I Blame Aslan – do humans really care more about lions than other people?

Soon the outraged were out raged by those who were outraged at the outraged for choosing the wrong outrage to be outraged about, and that then led to a new outrage that seemed even ragier, and everyone knew that those people were wrong, and all those other people knew they were right.

There was this lion and this dentist, maybe you’ve heard the story already.

Animal stories capture the heart.

Big game hunters beaming proudly next to something beautiful and dead that they have killed with guns and paid assistance stir a nausea in the belly of many.

After the highly publicised death of Cecil, injured by bow and arrow paid for by fillings, caps and whitening treatment, then eventually killed by guns some time later, social media and front pages were busy with condemnation and occasional jokes about Narnia and Wittgenstein.
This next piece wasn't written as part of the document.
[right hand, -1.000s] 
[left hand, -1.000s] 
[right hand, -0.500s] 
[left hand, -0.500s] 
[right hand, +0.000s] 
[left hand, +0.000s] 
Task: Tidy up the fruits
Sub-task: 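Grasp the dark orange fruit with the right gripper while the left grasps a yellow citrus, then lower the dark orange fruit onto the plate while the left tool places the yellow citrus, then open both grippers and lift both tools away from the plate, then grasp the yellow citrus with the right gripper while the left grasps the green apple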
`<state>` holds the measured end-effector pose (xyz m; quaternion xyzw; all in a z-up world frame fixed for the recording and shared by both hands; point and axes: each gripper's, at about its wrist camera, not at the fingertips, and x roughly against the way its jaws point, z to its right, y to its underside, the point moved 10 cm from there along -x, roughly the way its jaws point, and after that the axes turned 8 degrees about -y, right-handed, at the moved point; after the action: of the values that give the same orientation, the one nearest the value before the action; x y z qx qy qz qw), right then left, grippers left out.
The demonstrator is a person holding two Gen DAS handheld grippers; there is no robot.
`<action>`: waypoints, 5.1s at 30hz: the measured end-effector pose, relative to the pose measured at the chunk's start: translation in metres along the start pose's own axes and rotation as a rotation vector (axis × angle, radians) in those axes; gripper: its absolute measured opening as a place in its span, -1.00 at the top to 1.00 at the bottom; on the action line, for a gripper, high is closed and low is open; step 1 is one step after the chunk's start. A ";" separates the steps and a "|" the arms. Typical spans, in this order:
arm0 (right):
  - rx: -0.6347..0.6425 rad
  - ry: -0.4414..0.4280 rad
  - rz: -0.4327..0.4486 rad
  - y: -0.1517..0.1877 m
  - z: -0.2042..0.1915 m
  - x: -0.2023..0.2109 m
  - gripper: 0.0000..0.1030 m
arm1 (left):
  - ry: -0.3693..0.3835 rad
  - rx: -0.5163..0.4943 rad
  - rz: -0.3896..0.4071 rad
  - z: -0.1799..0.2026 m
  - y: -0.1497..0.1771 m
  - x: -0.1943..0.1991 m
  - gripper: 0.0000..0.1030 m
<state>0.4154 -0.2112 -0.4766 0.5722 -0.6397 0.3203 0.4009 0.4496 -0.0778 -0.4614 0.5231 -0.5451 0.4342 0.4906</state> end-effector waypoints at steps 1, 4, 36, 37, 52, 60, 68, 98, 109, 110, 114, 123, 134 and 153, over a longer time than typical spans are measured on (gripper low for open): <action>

The dentist was soon in a safe hole, though maybe we could lure him out with some meat on a string, I think that worked on his safari. This meant that within 24 hours, we hear that the real victim here is not the lion, but the dentist. Then, a few people overreact, and animal rights campaigners find themselves having to publicly declare that they are not calling for the assassination of Walter.

Perhaps he will never be seen again, but rumours soon emerge that Morrissey’s trophy room has the dentist’s head mounted above his mantelpiece, just by the wax effigy of Rita Tushingham.

While all this goes on, others feel a little put out that there is so much outpouring for some mammals, while when one of our own species is killed there seems to be less bother or if refugees are painted with the broad brush of innate criminals come to take your daughter, fewer tweeters seem to give a jot.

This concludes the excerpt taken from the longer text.